De aangetroffen grondsporen zijn in drie voorkomens te verdelen (zie kaart 1), te weten:
A + B Sporen in het noordelijk op/afritcunet
De grondsporen in het noordelijk op/afritcunet kunnen door beschadiging als gevolg van de werkzaamheden allesbehalve volledig worden genoemd. De sporen beperkten zich tot een afvalkuil in het midden van het cunet, 175 m ten oosten van de spoorlijn Nieuw Amsterdam – Coevorden, waaruit enig aardewerk tevoorschijn kwam en een afvalkuil ± 50 m ten oosten van de spoorlijn liggend, in een afvoergoot voor het opgespoten water langs de noordelijke zijde van het eigenlijke cunet. In deze goot werden voorts een aantal paalgaten (4) aangetroffen waaruit gezien de geringe breedte van de goot geen nadere conclusies konden worden getrokken. Het is mijns inziens zeer aannemelijk dat zich vanaf de kuil in het midden van het cunet tot de spoorlijn meerdere grondsporen in dit cunet hebben bevonden. Dat deze niet zijn gevonden is te wijten aan het feit dat het graafwerk hier op verschillende plaatsen dieper ging dan de laag met grondsporen.

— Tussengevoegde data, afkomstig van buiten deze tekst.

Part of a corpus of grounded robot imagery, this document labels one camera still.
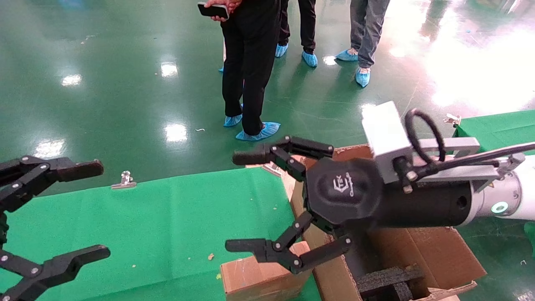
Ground person yellow shirt grey jeans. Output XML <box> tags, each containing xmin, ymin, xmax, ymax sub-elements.
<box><xmin>350</xmin><ymin>0</ymin><xmax>390</xmax><ymax>69</ymax></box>

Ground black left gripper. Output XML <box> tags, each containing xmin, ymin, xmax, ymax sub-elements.
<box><xmin>0</xmin><ymin>156</ymin><xmax>111</xmax><ymax>301</ymax></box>

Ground black foam insert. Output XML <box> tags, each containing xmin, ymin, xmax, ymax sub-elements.
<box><xmin>356</xmin><ymin>264</ymin><xmax>425</xmax><ymax>301</ymax></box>

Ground black smartphone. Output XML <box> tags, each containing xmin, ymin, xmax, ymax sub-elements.
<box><xmin>197</xmin><ymin>2</ymin><xmax>229</xmax><ymax>19</ymax></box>

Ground green table cloth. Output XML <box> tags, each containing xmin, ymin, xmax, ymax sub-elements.
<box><xmin>0</xmin><ymin>166</ymin><xmax>322</xmax><ymax>301</ymax></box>
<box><xmin>453</xmin><ymin>110</ymin><xmax>535</xmax><ymax>256</ymax></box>

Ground small taped cardboard box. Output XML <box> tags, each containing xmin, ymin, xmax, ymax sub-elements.
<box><xmin>220</xmin><ymin>242</ymin><xmax>312</xmax><ymax>301</ymax></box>

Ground large open brown carton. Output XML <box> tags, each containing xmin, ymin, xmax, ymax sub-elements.
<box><xmin>281</xmin><ymin>144</ymin><xmax>487</xmax><ymax>301</ymax></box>

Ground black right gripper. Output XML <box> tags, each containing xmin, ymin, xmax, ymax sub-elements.
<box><xmin>226</xmin><ymin>136</ymin><xmax>476</xmax><ymax>275</ymax></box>

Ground bystander hand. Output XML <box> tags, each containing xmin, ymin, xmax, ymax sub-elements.
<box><xmin>204</xmin><ymin>0</ymin><xmax>243</xmax><ymax>22</ymax></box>

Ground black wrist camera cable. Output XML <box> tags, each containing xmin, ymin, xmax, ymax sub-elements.
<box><xmin>393</xmin><ymin>108</ymin><xmax>535</xmax><ymax>194</ymax></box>

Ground person in black trousers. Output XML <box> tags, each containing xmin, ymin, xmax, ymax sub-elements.
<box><xmin>278</xmin><ymin>0</ymin><xmax>317</xmax><ymax>55</ymax></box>
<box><xmin>219</xmin><ymin>0</ymin><xmax>281</xmax><ymax>136</ymax></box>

C Sporen in het zuidelijk op/afritcunet
Op 20 april 1979 werden zoals reeds ter sprake kwam ook in het zuidelijk op- en afritcunet grondsporen aangetroffen. Deze sporen bevonden zich zoals kaart 1 aangeeft, op een smalle uitloper van de zandrug waarop de nederzetting heeft gelegen. Op 23 april 1979 werden deze sporen zoals vermeld aan een nader onderzoek onderworpen. Na het vervaardigen van een kaart bleek er echter te weinig samenhang tussen de verschillende paalgaten te bestaan om aan deze vondst conclusies over de aard van deze bouwwerken te verbinden.

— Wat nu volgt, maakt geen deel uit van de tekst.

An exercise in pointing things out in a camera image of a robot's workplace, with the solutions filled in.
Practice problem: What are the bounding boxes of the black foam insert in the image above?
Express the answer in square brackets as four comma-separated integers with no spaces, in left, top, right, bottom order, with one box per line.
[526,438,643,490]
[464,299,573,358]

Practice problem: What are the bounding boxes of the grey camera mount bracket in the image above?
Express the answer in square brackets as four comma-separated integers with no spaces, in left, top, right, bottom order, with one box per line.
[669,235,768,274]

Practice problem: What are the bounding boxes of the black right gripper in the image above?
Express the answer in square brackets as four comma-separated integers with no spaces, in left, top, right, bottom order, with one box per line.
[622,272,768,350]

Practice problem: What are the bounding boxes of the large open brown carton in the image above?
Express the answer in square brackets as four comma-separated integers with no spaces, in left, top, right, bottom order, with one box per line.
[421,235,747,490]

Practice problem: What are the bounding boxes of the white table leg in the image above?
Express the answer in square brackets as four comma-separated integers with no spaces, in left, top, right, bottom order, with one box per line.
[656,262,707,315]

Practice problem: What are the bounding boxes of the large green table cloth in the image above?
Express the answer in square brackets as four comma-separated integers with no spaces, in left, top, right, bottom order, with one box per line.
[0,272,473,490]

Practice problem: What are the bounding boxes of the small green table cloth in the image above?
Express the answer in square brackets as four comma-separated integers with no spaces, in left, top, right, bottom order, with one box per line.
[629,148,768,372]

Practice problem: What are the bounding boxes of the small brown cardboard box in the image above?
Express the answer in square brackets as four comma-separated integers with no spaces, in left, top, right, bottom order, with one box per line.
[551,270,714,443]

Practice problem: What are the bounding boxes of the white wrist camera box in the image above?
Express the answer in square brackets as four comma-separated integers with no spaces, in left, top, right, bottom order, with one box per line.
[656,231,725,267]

D Sporen in het hoofdrijbaancunet
De meest duidelijke en interessante grondsporen bevonden zich in het hoofdrijbaancunet ±100 m ten oosten van het viaduct (spoorlijn Coevorden – Nieuw Amsterdam). Naast enkele afvalkuilen die op zich, afgezien van het materiaal dat ze vaak bevatten, qua spreiding niet zo interessant zijn, kwam in dit cunet een vrij groot gedeelte van een boerderijplattegrond tevoorschijn (tekening 1). Het betrof hier een boerderij van het drie schepige type met een lengte van minimaal 18,5 m en een breedte van ± 6 – 6,5 m buiten en ± 5 m binnen. De lengterichting van de woning was ongeveer noordwest – zuidoost. Het middendeel van de boerderij was over een lengte van ± 7,5 m door de graafwerkzaamheden totaal verdwenen, terwijl van het zuidoostelijke deel slechts het noordelijk wandspoor en een gebintpaal restte. Het noord-westelijke deel werd over een lengte van ± 6 m intact teruggevonden. De gebintpalen staan zeer onregelmatig ten opzichte van elkaar op een afstand van gemiddeld ± 1 m van de wand aan de noordkant en ± 50 cm van de wand aan de zuidkant. De onderlinge afstand in de lengterichting bedraagt gemiddeld 1,5 à 2 m en in de breedterichting ± 3 m.
Het wandspoor had een breedte van ± 40 cm en een diepte van gemiddeld 25 à 30 cm, waarbij ik direkt wil opmerken dat deze dieptes relatief zijn omdat nergens de oude bewoningslaag restte en voorts geen hoogtemeting kon worden uitgevoerd. De staanders buiten de wand waren aan de noordzijde tegen of zelfs in de wand geplaatst terwijl zijn aan de noordwest- en zuidzijde op een afstand van ± 15 cm van de wand stonden. Hun onderlinge afstand bedraagt gemiddeld ± 1 – 1,5 m. Opmerkelijk is een onregelmatige uitstulping met een concentratie van paalgaten in het wandspoor aan de noordwest-zijde, terwijl aan deze zijde voorts een onderbreking van het wandspoor viel waar te nemen. Het grote aantal paalgaten en de wandspoor onderbreking kunnen op een ingang wijzen. Alhoewel zij ingangen, die natuurlijk hier door de verstoring niet teruggevonden kunnen worden, het meest algemeen zijn blijken ook elders dergelijke voor- of achteringangen voor te komen.